Climavision offers another approach, focusing on hyper-accurate forecast data beyond generic models. Meandair specializes in nowcasting, providing real-time weather data streams that feed into analytics platforms like TruWeather's. NOAA's High-Resolution Rapid Refresh model serves as the baseline benchmark, the standard against which newer systems measure performance.
One expert assessment in 2024 placed micro-weather forecasting readiness at just 30% for small drones and eVTOLs operating in marginal weather around urban areas. The challenge compounds during beyond visual line of sight flights. Drone operators in North Carolina cancel up to 40% of flights due to weather, and roughly 30% of those cancellations happen because operators lack certainty about conditions along the route. This economic impact scales considerably when operations shift from package delivery to passenger transport.
What Success Looks Like
Micro-weather forecasting effectiveness shows itself through reduced flight cancellations and increased operational tempo. Supernal's Adam Slepian stated: "Better weather measurements mean better forecasts for AAM operations". The difference between turning back and completing a flight often comes down to knowing wind conditions sixty seconds before arrival, not sixty minutes.

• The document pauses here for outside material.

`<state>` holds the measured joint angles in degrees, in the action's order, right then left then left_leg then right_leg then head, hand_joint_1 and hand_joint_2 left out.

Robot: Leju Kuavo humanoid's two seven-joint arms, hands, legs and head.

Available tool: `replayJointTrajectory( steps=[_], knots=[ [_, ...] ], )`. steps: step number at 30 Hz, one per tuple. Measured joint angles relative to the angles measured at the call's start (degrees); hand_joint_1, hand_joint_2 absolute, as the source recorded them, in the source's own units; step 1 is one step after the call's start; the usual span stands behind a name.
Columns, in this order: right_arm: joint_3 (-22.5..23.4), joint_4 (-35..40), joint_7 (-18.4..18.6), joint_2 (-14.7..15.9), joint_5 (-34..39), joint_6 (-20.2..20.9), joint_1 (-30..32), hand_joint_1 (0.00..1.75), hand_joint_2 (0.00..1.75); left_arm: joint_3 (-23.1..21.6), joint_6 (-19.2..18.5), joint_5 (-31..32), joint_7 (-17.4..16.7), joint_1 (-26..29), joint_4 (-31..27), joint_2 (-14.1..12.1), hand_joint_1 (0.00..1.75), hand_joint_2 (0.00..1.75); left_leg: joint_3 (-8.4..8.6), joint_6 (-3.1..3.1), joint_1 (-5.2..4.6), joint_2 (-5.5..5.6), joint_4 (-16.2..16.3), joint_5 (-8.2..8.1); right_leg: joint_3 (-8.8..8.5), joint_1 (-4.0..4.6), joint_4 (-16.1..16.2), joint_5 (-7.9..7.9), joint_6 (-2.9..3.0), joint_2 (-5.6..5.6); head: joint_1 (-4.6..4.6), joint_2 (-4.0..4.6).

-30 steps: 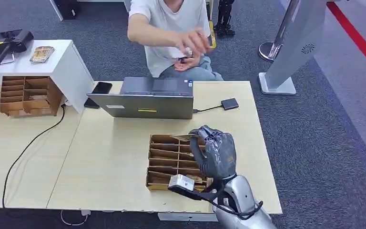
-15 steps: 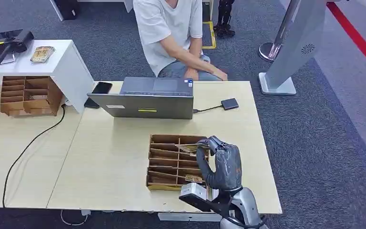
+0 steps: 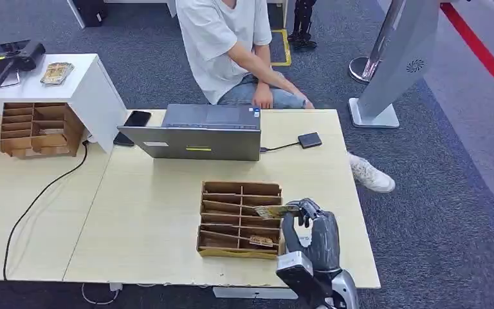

TruWeather's fifteen-minute update cycle begins to approach that requirement, though truly autonomous operations need even tighter loops.
The SkyGrid and MIT Lincoln Laboratory collaboration aims to define those requirements precisely through simulation. Once the models prove themselves in virtual environments, the transition to commercial deployment will determine whether AAM scales beyond demonstration projects. Operators need weather intelligence that indicates not just whether to fly, but how to route around localized hazards in real time. That capability, combined with the economic case for high-tempo operations, separates experimental programs from viable businesses.
The work happening now between research labs, software companies, and AAM operators builds the foundation for routine urban flight. Weather forecasting accuracy at the block-by-block level represents a fundamental requirement rather than an enhancement. The partnerships announced in 2023 and 2025 demonstrate industry recognition of this challenge. The next few years will prove whether the solutions meet operational demands.